Qt Group has followed IAR's strategic and operational development closely over a period of time. Qt Group has a comprehensive product offering addressing each step of the product development process and a clear strategy to enhance its position as a multi-product company. To join forces with IAR, with its strength in embedded development solutions, the combined company would be able to provide a comprehensive, one-stop shop solution, unlocking significant value for both companies.
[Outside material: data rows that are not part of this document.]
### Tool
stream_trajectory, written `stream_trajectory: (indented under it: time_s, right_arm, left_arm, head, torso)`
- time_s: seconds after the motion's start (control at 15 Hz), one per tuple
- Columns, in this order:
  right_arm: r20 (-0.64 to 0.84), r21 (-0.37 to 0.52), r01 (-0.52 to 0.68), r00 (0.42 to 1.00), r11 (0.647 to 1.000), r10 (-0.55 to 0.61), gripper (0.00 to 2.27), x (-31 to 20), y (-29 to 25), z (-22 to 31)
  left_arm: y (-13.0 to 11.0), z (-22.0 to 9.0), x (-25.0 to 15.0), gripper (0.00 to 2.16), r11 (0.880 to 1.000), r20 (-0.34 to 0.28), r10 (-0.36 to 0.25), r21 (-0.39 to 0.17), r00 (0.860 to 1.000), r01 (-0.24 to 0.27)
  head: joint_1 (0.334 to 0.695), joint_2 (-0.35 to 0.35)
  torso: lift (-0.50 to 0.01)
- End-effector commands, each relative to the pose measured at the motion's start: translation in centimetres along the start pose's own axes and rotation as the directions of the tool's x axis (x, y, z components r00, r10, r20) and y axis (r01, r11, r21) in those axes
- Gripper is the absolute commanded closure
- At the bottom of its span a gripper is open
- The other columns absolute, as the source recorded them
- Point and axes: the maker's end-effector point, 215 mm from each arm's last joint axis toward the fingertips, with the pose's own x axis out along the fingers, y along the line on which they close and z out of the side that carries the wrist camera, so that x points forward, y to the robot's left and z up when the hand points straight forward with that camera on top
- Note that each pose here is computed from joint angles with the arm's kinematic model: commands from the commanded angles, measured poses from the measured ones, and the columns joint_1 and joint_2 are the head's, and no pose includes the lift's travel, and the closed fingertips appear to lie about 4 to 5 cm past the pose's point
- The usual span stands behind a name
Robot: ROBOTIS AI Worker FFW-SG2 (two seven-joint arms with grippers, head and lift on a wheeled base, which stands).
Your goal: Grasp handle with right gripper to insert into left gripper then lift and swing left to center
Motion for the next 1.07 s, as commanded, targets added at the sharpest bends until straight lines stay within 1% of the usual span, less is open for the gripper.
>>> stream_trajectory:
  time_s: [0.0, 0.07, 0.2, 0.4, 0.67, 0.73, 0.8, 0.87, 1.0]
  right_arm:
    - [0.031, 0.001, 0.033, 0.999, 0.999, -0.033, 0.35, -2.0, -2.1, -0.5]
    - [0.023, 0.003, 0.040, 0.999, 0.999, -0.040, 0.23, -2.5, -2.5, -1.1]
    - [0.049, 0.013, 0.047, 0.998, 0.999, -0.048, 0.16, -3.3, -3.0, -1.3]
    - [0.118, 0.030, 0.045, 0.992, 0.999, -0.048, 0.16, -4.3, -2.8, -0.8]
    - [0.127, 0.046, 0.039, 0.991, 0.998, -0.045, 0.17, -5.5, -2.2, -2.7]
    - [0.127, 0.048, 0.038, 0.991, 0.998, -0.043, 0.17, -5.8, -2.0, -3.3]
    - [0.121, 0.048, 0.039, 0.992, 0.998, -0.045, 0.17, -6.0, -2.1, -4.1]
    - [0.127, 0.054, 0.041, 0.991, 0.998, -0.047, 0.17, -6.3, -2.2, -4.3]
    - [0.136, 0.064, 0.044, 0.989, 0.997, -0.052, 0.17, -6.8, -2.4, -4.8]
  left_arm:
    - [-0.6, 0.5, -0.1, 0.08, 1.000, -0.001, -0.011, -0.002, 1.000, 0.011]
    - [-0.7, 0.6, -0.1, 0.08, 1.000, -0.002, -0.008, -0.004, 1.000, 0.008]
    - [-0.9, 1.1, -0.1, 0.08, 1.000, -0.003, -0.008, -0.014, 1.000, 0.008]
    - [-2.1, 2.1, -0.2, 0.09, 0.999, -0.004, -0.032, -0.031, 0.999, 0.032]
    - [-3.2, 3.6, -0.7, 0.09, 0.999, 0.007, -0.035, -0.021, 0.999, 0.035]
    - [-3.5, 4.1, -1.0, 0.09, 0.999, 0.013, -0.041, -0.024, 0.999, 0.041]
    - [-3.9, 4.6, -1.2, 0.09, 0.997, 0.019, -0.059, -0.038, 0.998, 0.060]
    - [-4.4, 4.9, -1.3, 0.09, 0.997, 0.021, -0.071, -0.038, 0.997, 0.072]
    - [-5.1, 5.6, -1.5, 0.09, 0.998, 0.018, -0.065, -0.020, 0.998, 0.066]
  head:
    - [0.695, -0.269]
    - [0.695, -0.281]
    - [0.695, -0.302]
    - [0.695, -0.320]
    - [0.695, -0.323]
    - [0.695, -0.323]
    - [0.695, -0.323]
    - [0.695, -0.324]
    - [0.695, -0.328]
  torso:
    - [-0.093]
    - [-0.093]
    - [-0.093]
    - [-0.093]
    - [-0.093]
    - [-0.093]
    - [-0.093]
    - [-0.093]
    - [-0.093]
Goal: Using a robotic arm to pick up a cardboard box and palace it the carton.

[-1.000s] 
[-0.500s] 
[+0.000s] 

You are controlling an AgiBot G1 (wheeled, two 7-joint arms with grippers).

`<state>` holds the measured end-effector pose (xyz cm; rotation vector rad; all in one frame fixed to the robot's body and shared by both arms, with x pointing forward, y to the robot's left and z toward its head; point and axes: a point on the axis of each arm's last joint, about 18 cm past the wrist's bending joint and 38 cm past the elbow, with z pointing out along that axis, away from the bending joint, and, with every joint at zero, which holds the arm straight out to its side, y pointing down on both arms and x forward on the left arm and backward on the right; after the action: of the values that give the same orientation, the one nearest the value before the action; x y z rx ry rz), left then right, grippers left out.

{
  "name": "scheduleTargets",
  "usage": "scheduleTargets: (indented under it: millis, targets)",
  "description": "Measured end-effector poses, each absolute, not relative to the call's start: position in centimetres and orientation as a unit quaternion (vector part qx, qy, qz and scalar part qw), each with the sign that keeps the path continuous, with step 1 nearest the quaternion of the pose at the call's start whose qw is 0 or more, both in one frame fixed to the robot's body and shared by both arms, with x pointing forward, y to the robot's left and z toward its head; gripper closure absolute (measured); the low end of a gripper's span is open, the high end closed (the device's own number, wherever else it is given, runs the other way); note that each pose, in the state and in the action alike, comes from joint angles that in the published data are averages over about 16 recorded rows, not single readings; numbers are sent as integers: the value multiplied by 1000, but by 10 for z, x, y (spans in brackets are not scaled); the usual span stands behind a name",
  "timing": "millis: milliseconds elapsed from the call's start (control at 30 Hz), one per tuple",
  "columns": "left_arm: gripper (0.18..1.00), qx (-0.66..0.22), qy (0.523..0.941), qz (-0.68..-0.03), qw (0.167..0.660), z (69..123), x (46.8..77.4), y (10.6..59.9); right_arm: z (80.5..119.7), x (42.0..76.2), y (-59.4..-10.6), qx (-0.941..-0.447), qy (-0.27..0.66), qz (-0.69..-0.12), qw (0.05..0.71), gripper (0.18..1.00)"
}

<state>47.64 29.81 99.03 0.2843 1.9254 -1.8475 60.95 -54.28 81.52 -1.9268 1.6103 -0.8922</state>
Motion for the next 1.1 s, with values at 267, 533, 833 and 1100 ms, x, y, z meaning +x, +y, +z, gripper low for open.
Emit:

Complementary product portfolios expanding total addressable market: The product portfolios of Qt Group and IAR are complementary, where Qt Group has deep expertise in product development of mobile and desktop applications and embedded devices through every stage of the process, from user interface design to software development, quality assurance and deployment, whereas IAR has strong capabilities in embedded development solutions. Furthermore, IAR's commercial compiler offering would enable Qt Group to enter the sizable broader MCU (microprocessor) market, which is driven by, among other things, functional safety requirements. A combination would add value to IAR's current customer base through extension of offering to Qt Group's Software Quality Solutions, especially on the functional safety area.

A combination would enable Qt Group and IAR to jointly provide a comprehensive, one-stop shop solution, fully in line with Qt Group's strategy to enhance its position as a multi-product company. This would also result in more convenient purchasing processes and increased developer productivity.

Strengthened global reach and closer customer engagement: IAR and Qt Group maintain a strong international footprint with a presence across cities worldwide. By joining forces across sales and customer success functions, the joint company could establish a stronger market presence in current markets – positioned to serve global customers with local customer experiences. Together, the companies would enable a comprehensive offering in the embedded systems market towards shared MCU customers. This would enable closer engagement and cooperation with customers earlier in their decision-making processes, thus improving lead times for Qt Group's solutions.

Support SaaS transition and subscription revenue shift: IAR has initiated a shift towards a subscription-based model, to allow customers seamless access to IAR's full product portfolio and service suite. Qt Group believes it can support and facilitate this transition, leveraging its experience from subscription-based models to drive long-term growth and customer value.

Management and employees

The Qt Company and Qt Group recognize the accomplishments by the management and employees of IAR and aims to establish an organization that capitalizes on the combined expertise and resources, building on the strengths of both companies. The Qt Company and Qt Group have not planned any changes regarding IAR's operations or its management or employees as a result of the Offer (including employment terms and conditions) or for the locations where IAR operates. Any decisions on integration will be based on a thorough assessment in conjunction with IAR, that can be initiated after potential completion of the Offer.

The Offer

Consideration

The Qt Company offers SEK 180 in cash per IAR's Share.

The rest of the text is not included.